**DESCRIPTION OF THE TASK:**
Go to the line containing "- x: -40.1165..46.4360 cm" in the listing below. Output that line and each later one exactly.

**COLLECTED DATA:**
━━━━━━

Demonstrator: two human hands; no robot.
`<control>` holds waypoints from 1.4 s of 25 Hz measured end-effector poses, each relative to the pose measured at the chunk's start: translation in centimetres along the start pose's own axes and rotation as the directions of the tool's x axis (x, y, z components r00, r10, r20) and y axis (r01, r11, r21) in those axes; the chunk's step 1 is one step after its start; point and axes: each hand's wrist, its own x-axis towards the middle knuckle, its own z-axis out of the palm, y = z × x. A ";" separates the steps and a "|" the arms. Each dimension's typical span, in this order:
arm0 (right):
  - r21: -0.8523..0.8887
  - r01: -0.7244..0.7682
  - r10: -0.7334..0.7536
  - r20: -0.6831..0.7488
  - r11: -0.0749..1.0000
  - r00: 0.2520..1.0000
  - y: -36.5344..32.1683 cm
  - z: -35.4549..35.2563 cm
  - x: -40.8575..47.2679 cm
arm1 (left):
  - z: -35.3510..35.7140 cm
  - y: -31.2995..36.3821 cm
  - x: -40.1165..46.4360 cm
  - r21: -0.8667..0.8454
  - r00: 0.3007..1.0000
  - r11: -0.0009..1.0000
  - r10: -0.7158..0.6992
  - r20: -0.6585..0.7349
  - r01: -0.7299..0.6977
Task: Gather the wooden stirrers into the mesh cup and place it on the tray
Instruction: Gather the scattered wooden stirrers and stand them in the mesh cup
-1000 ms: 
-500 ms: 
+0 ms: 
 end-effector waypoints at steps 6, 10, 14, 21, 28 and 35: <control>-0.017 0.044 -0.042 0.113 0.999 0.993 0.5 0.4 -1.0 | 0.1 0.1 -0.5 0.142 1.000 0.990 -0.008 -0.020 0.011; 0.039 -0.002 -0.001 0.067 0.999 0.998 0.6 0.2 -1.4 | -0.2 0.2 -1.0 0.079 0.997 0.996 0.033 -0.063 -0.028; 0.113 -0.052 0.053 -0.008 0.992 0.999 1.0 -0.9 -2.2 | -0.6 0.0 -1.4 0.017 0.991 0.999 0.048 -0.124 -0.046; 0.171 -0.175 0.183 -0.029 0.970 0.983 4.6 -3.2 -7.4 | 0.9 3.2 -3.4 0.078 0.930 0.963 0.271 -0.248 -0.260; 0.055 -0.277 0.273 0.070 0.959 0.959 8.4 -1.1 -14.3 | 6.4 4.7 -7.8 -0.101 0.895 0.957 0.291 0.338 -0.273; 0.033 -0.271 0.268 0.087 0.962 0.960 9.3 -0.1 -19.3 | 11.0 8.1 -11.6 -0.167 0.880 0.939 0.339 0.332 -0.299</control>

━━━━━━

**TASK RESPONSE:**
  - x: -40.1165..46.4360 cm
  - r21: -0.8667..0.8454
  - r00: 0.3007..1.0000
  - r11: -0.0009..1.0000
  - r10: -0.7158..0.6992
  - r20: -0.6585..0.7349
  - r01: -0.7299..0.6977
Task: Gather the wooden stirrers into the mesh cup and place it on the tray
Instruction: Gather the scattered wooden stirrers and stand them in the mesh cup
-1000 ms: 
-500 ms: 
+0 ms: 
 end-effector waypoints at steps 6, 10, 14, 21, 28 and 35: <control>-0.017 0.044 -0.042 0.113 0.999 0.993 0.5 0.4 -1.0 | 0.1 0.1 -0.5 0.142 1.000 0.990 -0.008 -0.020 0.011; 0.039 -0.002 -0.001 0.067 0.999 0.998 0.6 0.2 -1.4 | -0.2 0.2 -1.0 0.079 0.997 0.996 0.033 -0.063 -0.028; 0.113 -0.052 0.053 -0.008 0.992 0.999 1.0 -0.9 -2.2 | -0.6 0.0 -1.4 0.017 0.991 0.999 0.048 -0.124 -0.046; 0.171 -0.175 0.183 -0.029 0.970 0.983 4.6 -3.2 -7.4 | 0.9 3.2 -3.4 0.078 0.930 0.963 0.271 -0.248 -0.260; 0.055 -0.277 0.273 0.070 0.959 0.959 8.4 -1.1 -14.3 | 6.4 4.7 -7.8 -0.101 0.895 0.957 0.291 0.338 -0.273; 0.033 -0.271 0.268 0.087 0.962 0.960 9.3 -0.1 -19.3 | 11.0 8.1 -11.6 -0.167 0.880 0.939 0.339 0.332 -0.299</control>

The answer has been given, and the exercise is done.